Modelling was done using three complementary population frames. The first and primary frame was a stable-schools analysis population that included all schools that consistently used PAT exams throughout the analysis period. The second looked at each of the three Equity Index (EQI) bands, and the third frame looked at ethnicity and gender focused subsets. Ethnicity groups were pooled based in part on cultural affinity but also on similar achievement coefficients in the models themselves. For this reason, North Asian (Chinese, Korean and Japanese) and South and Southeastern Asian populations were distinguished.
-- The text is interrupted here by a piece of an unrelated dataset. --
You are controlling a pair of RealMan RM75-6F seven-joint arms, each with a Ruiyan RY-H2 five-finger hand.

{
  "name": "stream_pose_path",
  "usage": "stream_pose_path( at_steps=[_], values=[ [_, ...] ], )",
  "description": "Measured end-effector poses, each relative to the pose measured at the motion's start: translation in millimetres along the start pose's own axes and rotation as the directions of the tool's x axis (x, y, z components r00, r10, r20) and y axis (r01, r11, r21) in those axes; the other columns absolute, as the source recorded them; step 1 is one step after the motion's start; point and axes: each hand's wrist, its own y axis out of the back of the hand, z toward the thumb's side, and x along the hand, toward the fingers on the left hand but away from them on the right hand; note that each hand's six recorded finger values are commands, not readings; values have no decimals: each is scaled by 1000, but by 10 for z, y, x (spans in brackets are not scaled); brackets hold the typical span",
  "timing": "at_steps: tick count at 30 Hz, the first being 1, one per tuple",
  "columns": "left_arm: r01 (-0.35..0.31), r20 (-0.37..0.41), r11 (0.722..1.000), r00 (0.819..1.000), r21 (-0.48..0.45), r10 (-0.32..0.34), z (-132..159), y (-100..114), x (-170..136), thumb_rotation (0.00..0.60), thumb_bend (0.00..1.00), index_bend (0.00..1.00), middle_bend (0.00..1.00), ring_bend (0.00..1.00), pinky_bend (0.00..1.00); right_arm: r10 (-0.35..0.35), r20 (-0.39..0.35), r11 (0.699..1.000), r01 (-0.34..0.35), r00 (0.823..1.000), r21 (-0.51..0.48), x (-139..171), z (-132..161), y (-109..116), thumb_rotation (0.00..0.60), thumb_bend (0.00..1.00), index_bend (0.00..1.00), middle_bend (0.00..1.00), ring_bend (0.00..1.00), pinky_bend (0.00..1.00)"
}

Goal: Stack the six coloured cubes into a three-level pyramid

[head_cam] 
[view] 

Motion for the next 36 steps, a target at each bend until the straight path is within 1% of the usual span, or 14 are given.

Table 7: PAT test data: Analysis populations, mathematics

Analysis population Assessments Unique students Unique schools Assessments from Auckland (%)
Stable schools 387134 200640 575 34.7
'Fewer' Equity Index group (schools with EQI<428) 186762 99357 238 47.6
'Moderate' Equity Index group (schools with EQI 428–494) 172864 93146 265 20.4
'More' Equity Index group (schools with EQI>494) 27508 15041 72 34.5
European 266079 134589 575 28.2
Māori 86483 45306 572 24.3
Pacific (Tongan, Samoan, Cook Islands Māori, Niuean, or Fijian) 30538 16089 523 61.4
North Asian (Chinese, Japanese or Korean) 28717 15295 452 63.8
South & Southeast Asian (Indian, Sri Lankan, Vietnamese, Filipino, Cambodian, or Other Asian) 38083 20169 535 51.4

Table 8: PAT test data: Analysis populations, reading comprehension

Analysis population Assessments Unique students Unique schools Assessments from Auckland (%)
Stable schools 481648 228393 494 40.4
'Fewer' Equity Index group 251457 118821 230 50.7
'Moderate' Equity Index group 194347 100666 206 25.7
'More' Equity Index group 35844 18852 58 47.7
European 321763 149033 494 32.6
Māori 94407 45668 494 28.4
Pacific 50067 24049 472 64.0
North Asian 43526 20386 419 71.9
South & Southeast Asian 51451 25089 472 54.6

A.3.4 Statistical methods | Ngā tikanga tātari tatauranga

All analyses used linear mixed-effects regression fitted in R (version 4.5 or higher) with the lme4 and lmerTest package, estimated by restricted maximum likelihood. Inference for fixed effects used Satterthwaite degrees of freedom as implemented in lmerTest, and the analysis reports model-based 95% confidence intervals and two-sided p-values.

The causal contrast was defined through a differences-in-differences design comparing Auckland (as defined by the Regional Council boundary) with the rest of New Zealand across multiple years. This removes changes that both groups would have experienced anyway (such as national curriculum changes), so that what remains is the extra change associated with Auckland's additional disruptions. A key assumption is that, without Auckland-specific disruptions, Auckland and the rest of New Zealand would have followed similar underlying movements.

Time was represented with an 'exposure year' factor that linked each term 1 test to the school year immediately preceding it, took the earliest pre-COVID-19 exposure year as the baseline, and included a binary region indicator for Auckland versus the rest of New Zealand. To improve comparability and reduce confounding, models further adjusted for student year level, gender, school socioeconomic context via the Ministry of Education's Equity Index (which was treated as continuous) and broad ethnic-group indicators where sample sizes permitted stable estimation.